Frequently Asked Questions

What is Electrolysis?
 

Electrolysis is the science of permanent hair removal utilizing a probe device. A fine, sterile probe is inserted into the hair follicle and a small amount of current or heat, depending on the modality used, is discharged destroying the hair follicle and preventing it from producing another hair.
 

Modern Electrology began in 1875 through the efforts of Ophthalmologist, Dr. Charles Michel. He accidentally discovered electrolysis while removing an ingrown eyelash from one of his patients. Through his initial efforts and continued research, permanent hair removal through Electrolysis is a reliable and safe method for halting excess hair. For the last 100+ years the medical community has recognized the three methods of electrolysis as the only process for permanent hair removal: Thermolysis, Galvanic and Blend.

 

  

What is a Normal Hair Growth Cycle?

All hair, regardless of the area of the body, has a different growth cycle. Eyelashes and eyebrows, for instance, grow for about four months and then are shed. The life span of a human scalp hair is from two to four years. After the hair is sloughed off, the follicle becomes dormant for a period varying from a few weeks to several months, and then begins once again to produce hair. Since only visible hair can be treated, the initial treatment period for any given area is four months.
 

Much of the perceived "re-growth" that occurs during treatment is really hair emerging from dormancy. Once this hair becomes visible, it can be treated for the first time.

   

What Causes Excess Hair?
 

According to current medical science, excessive hair growth is primarily caused by three factors: Normal Systemic Changes, Heredity and Glandular Disturbances.
 

It is worth noting that stress (both emotional and physical) can stimulate the adrenal glands to initiate a hormonal reaction that can cause finer hairs to become more coarse and noticeable. Increased blood supply can also stimulate hair to grow thicker and darker. Waxing and tweezing can cause an increase in blood supply in many clients while others experience reduction of hair growth.

   

How Long Does It Take to Be Rid of The Hair?

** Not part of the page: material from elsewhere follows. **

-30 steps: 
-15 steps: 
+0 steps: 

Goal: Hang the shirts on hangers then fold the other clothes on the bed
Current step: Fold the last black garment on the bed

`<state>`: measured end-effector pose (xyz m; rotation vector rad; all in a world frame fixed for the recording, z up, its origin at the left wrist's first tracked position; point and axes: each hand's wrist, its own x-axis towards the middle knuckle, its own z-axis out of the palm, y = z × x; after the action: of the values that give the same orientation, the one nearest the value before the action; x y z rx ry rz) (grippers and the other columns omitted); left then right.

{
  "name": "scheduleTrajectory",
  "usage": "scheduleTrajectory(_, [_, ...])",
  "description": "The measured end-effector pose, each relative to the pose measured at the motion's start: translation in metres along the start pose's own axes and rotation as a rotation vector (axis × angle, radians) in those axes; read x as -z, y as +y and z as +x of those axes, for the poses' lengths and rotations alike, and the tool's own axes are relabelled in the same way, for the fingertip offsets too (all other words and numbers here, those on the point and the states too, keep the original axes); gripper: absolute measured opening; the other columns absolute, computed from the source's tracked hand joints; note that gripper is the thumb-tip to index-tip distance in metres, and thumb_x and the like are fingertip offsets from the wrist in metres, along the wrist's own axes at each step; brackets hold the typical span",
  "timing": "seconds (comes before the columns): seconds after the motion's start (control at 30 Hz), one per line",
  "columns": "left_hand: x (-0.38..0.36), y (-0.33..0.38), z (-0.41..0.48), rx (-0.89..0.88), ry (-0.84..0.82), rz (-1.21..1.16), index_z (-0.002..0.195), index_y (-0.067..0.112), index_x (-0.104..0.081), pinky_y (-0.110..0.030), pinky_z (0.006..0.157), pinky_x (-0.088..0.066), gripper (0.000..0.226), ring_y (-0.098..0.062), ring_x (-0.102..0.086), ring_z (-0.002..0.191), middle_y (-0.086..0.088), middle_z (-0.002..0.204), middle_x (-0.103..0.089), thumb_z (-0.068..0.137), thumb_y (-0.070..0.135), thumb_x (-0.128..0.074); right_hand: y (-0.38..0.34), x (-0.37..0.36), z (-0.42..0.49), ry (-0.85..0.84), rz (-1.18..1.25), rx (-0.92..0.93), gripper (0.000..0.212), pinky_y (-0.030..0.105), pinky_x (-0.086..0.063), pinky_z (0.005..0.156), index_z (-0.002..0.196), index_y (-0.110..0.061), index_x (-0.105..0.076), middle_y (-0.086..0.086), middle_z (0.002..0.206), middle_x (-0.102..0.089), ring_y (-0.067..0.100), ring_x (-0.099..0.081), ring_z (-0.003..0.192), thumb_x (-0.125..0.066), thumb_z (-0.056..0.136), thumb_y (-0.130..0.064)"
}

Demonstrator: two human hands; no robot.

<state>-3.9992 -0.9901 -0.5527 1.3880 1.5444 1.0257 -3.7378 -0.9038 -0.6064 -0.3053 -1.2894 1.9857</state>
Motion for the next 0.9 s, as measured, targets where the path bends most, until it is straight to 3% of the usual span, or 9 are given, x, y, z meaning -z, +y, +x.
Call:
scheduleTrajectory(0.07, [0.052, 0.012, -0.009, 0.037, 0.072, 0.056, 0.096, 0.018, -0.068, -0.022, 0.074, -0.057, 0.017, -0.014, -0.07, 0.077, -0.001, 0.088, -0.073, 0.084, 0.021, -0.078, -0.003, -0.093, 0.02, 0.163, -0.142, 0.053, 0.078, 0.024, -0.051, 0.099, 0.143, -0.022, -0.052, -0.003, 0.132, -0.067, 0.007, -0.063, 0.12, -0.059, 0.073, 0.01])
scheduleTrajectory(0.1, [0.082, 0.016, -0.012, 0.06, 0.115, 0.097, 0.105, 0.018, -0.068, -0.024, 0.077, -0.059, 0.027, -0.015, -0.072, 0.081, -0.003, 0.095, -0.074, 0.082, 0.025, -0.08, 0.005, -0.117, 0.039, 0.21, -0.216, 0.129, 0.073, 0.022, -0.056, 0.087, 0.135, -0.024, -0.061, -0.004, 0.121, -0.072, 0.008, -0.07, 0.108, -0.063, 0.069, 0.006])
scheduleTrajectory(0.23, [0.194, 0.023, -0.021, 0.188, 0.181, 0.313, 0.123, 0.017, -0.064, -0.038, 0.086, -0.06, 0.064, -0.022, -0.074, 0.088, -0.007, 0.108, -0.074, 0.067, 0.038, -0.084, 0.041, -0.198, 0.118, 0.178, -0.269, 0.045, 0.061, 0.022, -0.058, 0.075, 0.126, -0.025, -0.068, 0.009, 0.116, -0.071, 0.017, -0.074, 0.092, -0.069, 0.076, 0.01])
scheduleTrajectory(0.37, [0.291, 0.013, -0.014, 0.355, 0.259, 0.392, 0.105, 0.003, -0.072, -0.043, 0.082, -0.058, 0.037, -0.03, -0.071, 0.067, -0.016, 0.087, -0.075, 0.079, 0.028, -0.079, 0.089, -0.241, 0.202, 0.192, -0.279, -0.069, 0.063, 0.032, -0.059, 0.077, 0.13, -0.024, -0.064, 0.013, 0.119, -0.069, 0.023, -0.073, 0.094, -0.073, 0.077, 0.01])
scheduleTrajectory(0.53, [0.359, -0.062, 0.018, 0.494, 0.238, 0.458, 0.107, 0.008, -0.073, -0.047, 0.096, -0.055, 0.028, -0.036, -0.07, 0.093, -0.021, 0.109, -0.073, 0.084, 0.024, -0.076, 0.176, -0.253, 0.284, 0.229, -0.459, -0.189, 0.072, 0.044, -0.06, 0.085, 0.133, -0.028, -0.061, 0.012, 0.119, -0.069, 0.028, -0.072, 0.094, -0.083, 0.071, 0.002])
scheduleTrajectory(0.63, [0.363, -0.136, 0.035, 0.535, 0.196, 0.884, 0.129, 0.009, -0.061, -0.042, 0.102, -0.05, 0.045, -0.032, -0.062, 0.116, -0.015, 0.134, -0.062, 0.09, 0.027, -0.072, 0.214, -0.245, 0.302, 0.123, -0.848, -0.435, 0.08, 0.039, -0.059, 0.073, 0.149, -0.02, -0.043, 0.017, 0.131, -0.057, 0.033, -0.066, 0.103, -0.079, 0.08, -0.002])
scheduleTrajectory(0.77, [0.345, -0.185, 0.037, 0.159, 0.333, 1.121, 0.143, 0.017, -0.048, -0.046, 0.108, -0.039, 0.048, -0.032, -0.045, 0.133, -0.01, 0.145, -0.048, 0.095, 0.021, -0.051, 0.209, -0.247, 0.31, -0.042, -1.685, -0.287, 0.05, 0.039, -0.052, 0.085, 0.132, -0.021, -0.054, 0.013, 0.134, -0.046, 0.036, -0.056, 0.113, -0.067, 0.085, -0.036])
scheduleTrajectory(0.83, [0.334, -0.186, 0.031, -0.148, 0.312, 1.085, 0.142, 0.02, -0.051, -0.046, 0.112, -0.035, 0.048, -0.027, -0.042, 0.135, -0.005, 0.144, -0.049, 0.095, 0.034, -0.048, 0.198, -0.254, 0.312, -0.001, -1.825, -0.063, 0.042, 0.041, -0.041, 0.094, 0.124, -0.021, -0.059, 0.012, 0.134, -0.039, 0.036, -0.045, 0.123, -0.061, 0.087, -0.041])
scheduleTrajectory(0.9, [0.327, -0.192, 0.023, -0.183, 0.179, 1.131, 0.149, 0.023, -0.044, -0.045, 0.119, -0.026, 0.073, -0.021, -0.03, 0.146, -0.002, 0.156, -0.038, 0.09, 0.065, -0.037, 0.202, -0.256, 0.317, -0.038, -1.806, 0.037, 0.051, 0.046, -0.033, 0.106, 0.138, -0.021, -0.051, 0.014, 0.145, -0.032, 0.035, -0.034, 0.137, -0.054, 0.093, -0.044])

Although the number of treatments required varies with each client, those that adhere to the recommended treatment schedule usually accomplish their goal between 12-18 months.
 

Some improvement should be observed within several months after initiating treatment, provided the client adheres to the recommended treatment schedule.
 

Factors such as hair growth cycles, the quantity and structure of the hair presented, previous uses of temporary hair removal methods, heredity, hormone function, normal physiologic changes, certain medications and stress may influence the treatment program. Hairs that have been tweezed, waxed or are very curly often have a good chance of coming back as a finer hair. It can then be epilated for good. This is due to the follicle distortion, which means it is not growing straight under the surface of the skin. Since the probe is straight, with a bent root, only part of the hair (and germinative cells) is treated on the first treatment.

   

Are all hairs eliminated in one treatment?

Deep, coarse hairs cannot always be eliminated with one treatment; thus breaking down the hair germ cells may require additional treatments. Due to the cyclical nature of hair growth, new hair as well as hairs emerging from a dormant phase will be treated and may be visible the same time as finer re-growth hairs.

   

What are the side effects?

Immediately following treatment, there may be a slight redness and/or swelling which usually disappears within a few hours. Occasionally, small whiteheads or tiny scabs may occur. Whiteheads usually are indicative of bacteria entering the follicle after treatment. Remember to keep the area as clean as possible for the 24 hours immediately following treatment. Scabs are part of the normal healing process and will not cause any permanent damage if they are not picked off.  Applying anti-bacterial ointment on the treated area will often deter the scabs from forming. You can read more about this in the After Care section. 

  

Will my treatments be confidential?

All your treatments are a private, delicate subject for you. Therefore, you can depend on the utmost privacy throughout and after your treatments.